IFC と DWG:モデルは図面ではない
同じメールでやり取りされるために混同されます。しかし答える問いが違います。
三行で答え
DWG が持つのはレイヤーに整理された線、円、文字です。その中の何一つ、長方形が扉であることを知りません。IFC が持つのは型付きのオブジェクト、壁、床、窓で、属性と関係を伴います。窓は自分がどの壁に開いているかを知り、壁は自分がどの階に属するかを知っています。だから IFC からは数量を自動抽出でき、厳密なレイヤー規約のない DWG からはできないのです。
何が違うのか
IFC
建物を記述するための公開された標準形式。型付きオブジェクトと、その属性、数量、関係を、作成したソフトに依存せず保持します。
DWG
作図のための形式。レイヤーに整理されたジオメトリーと寸法、文字を持ちますが、意味は持ちません。壁とは、慣習上「壁」という名のレイヤーに置かれた線の集まりにすぎません。
どちらをいつ使うか
IFC
契約でモデルが求められるとき、複数の工種が調整を要するとき、描き直さずに数量を出したいとき。
DWG
印刷し、寸法を入れ、注記を付ける図面が必要なとき、制作工程が従来の CAD にとどまるとき。

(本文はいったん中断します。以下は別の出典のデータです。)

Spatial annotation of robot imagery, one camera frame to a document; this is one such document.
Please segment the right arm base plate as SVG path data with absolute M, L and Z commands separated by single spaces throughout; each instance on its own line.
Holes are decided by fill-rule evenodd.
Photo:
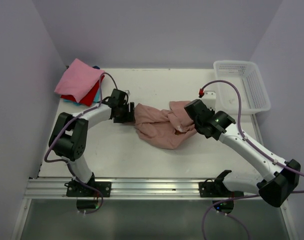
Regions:
M 223 183 L 215 182 L 213 179 L 206 179 L 198 183 L 199 195 L 201 198 L 234 198 L 243 197 L 242 191 L 230 191 Z

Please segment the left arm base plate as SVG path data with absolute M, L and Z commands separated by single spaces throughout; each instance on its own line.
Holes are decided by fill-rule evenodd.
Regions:
M 108 198 L 111 193 L 112 183 L 109 181 L 94 181 L 88 186 L 83 186 L 77 181 L 70 181 L 64 184 L 67 188 L 67 197 L 104 197 Z

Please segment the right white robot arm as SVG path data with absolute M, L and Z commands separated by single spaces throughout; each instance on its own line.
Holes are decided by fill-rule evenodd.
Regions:
M 253 174 L 224 170 L 216 178 L 199 183 L 201 197 L 240 197 L 251 193 L 278 208 L 297 187 L 301 166 L 296 160 L 286 161 L 273 154 L 238 129 L 230 115 L 208 109 L 200 99 L 184 109 L 199 134 L 230 147 L 258 171 Z

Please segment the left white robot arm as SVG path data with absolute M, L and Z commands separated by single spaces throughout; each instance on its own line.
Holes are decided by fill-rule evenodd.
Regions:
M 88 130 L 108 120 L 117 124 L 133 123 L 134 103 L 129 102 L 129 95 L 128 90 L 115 88 L 110 96 L 93 106 L 73 114 L 62 112 L 56 120 L 44 161 L 64 162 L 84 196 L 91 196 L 96 189 L 91 181 L 94 174 L 84 157 Z

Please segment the dusty pink printed t shirt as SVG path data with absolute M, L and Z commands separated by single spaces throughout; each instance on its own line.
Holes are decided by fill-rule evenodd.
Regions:
M 197 133 L 194 122 L 184 109 L 188 103 L 190 101 L 170 101 L 169 110 L 137 104 L 135 129 L 138 137 L 157 148 L 178 148 Z

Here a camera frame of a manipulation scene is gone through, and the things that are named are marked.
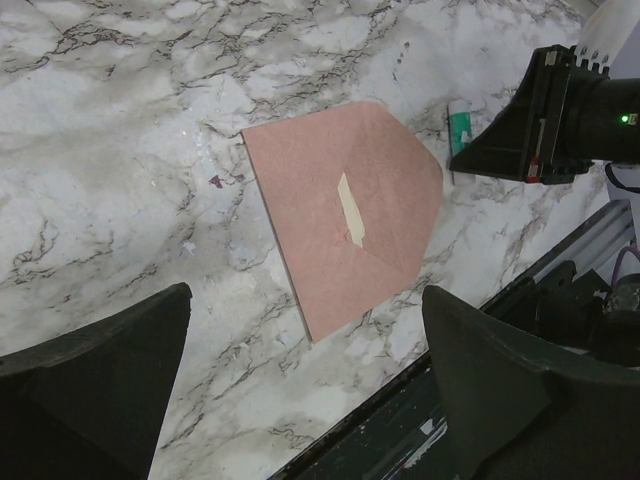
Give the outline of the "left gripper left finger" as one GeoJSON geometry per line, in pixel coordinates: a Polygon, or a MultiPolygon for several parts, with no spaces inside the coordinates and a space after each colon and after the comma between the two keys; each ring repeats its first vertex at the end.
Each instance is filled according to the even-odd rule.
{"type": "Polygon", "coordinates": [[[181,362],[192,293],[172,285],[1,359],[4,479],[145,479],[181,362]]]}

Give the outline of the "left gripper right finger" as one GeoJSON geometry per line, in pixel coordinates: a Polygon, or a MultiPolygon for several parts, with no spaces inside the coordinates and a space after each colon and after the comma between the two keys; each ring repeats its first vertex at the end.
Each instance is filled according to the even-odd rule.
{"type": "Polygon", "coordinates": [[[462,479],[636,479],[639,374],[425,288],[425,332],[462,479]]]}

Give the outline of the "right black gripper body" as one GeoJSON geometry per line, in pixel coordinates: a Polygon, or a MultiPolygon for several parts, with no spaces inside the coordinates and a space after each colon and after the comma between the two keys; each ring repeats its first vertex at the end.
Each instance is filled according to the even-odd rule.
{"type": "Polygon", "coordinates": [[[581,153],[586,144],[579,123],[596,86],[610,78],[609,69],[578,60],[573,48],[551,45],[531,57],[524,82],[531,82],[523,148],[522,180],[527,184],[565,184],[586,173],[602,155],[581,153]]]}

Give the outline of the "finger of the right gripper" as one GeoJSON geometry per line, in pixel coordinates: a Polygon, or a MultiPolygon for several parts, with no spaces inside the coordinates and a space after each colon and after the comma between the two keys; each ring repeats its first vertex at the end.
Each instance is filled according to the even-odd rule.
{"type": "Polygon", "coordinates": [[[548,115],[546,48],[533,52],[514,96],[492,123],[450,162],[454,173],[513,181],[538,177],[538,142],[548,115]]]}

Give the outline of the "green white glue stick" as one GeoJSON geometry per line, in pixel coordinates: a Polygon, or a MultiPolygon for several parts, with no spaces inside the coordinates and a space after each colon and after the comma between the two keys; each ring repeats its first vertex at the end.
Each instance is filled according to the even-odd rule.
{"type": "Polygon", "coordinates": [[[473,140],[470,104],[458,99],[447,107],[451,155],[456,156],[473,140]]]}

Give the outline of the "pink paper envelope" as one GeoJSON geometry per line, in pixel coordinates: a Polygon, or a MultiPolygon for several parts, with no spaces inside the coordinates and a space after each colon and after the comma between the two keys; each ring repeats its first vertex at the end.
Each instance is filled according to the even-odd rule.
{"type": "Polygon", "coordinates": [[[443,173],[387,109],[355,102],[242,136],[313,341],[415,282],[443,173]]]}

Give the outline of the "tan paper letter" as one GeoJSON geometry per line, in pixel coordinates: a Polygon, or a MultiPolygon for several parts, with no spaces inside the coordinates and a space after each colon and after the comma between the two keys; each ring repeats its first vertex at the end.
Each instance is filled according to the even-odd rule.
{"type": "Polygon", "coordinates": [[[345,172],[341,174],[337,191],[351,242],[362,248],[366,228],[345,172]]]}

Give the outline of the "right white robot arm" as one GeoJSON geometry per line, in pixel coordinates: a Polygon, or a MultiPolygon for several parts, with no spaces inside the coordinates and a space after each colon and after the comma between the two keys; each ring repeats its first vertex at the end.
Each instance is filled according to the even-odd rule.
{"type": "Polygon", "coordinates": [[[509,104],[450,170],[528,184],[570,184],[602,161],[639,164],[639,4],[607,1],[576,45],[536,49],[509,104]]]}

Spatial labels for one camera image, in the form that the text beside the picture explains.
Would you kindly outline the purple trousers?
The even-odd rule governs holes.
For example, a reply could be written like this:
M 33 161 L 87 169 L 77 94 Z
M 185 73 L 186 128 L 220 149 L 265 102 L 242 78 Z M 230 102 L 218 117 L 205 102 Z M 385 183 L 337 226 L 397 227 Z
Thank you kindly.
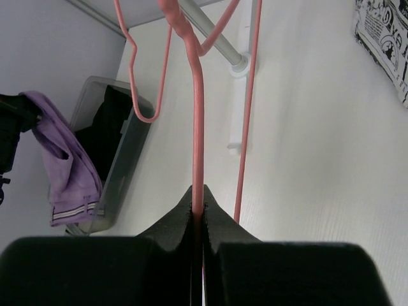
M 103 188 L 90 157 L 72 132 L 69 122 L 46 95 L 38 91 L 25 91 L 20 95 L 41 111 L 41 120 L 32 132 L 41 145 L 43 164 L 50 182 L 50 225 L 91 220 Z

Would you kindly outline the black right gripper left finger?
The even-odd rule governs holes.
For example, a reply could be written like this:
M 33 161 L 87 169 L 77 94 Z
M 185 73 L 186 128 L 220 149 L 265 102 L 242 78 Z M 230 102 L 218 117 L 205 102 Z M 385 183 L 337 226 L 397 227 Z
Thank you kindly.
M 190 305 L 191 192 L 127 237 L 26 237 L 1 254 L 2 305 Z

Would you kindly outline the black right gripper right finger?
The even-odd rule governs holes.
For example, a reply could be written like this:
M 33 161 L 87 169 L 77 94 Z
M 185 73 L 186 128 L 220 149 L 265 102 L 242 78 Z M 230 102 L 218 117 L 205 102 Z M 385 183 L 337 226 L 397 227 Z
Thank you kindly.
M 207 305 L 390 305 L 377 267 L 359 245 L 263 242 L 204 190 Z

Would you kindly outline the pink hanger of purple trousers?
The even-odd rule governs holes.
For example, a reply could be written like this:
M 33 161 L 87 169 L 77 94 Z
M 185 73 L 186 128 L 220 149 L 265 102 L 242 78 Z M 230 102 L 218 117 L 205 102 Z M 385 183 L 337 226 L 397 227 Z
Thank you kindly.
M 257 68 L 258 39 L 261 22 L 262 1 L 257 0 L 256 23 L 254 29 L 254 40 L 252 45 L 252 57 L 250 67 L 250 80 L 247 85 L 247 94 L 244 112 L 244 128 L 242 136 L 242 148 L 240 151 L 240 167 L 238 172 L 237 194 L 233 218 L 236 222 L 240 220 L 242 192 L 244 186 L 244 172 L 249 135 L 249 124 L 251 116 L 252 93 Z M 204 148 L 205 148 L 205 90 L 203 107 L 194 104 L 193 113 L 193 193 L 192 210 L 195 221 L 200 221 L 204 211 Z

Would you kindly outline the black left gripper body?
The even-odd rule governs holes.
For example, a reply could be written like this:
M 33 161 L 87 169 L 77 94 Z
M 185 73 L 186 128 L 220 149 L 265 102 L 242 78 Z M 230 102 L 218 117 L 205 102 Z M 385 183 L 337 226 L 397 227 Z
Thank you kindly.
M 40 121 L 40 109 L 25 95 L 1 95 L 1 203 L 3 186 L 11 182 L 4 176 L 12 170 L 20 134 Z

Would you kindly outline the pink hanger of black trousers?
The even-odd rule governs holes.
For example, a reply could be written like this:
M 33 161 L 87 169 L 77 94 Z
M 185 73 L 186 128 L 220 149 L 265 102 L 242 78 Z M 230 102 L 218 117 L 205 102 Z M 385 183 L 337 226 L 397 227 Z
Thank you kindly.
M 163 68 L 161 79 L 159 83 L 159 90 L 157 93 L 156 112 L 151 118 L 144 117 L 138 106 L 138 93 L 136 91 L 135 76 L 142 76 L 141 73 L 135 73 L 134 68 L 139 67 L 143 72 L 152 68 L 157 72 L 157 62 L 149 62 L 150 59 L 158 60 L 157 52 L 152 51 L 150 55 L 147 54 L 147 49 L 142 49 L 143 62 L 139 65 L 135 64 L 138 47 L 136 41 L 130 35 L 127 29 L 122 9 L 119 1 L 115 1 L 115 11 L 119 21 L 120 29 L 126 38 L 125 49 L 132 51 L 129 58 L 129 83 L 131 90 L 131 98 L 133 102 L 133 109 L 135 115 L 145 123 L 154 122 L 160 114 L 161 103 L 163 98 L 164 83 L 166 79 L 166 70 L 168 65 L 168 57 L 170 53 L 171 34 L 175 32 L 183 42 L 186 44 L 187 58 L 190 62 L 193 72 L 194 84 L 194 104 L 199 108 L 203 107 L 204 103 L 204 89 L 203 89 L 203 74 L 201 69 L 200 57 L 203 57 L 208 51 L 215 46 L 215 42 L 222 35 L 224 28 L 227 26 L 230 18 L 234 14 L 239 2 L 231 1 L 226 10 L 220 17 L 216 24 L 213 24 L 207 18 L 205 13 L 194 1 L 159 1 L 158 6 L 163 12 L 168 23 L 168 34 L 166 37 L 166 46 L 164 51 Z

IFC は DWG の代わりではありません。多くの現場は両方をやり取りします。調整と数量には IFC、印刷する施工図には DWG です。
よくある質問
IFC は DWG の図面を置き換えられますか。
印刷と寸法記入については置き換えられません。そこは今も図面の領分です。ただし IFC は数え直しを不要にします。数量は紙の図面から拾うのではなく、モデルから出てきます。
IFC を作るのに Revit は必要ですか。
必要ありません。公開形式で、複数のツールが書き出せます。FloorScan は解析した PDF 図面から、階ごとにレベルを持つ IFC を生成します。設計モデルではありませんが、データ交換の要求には応えられます。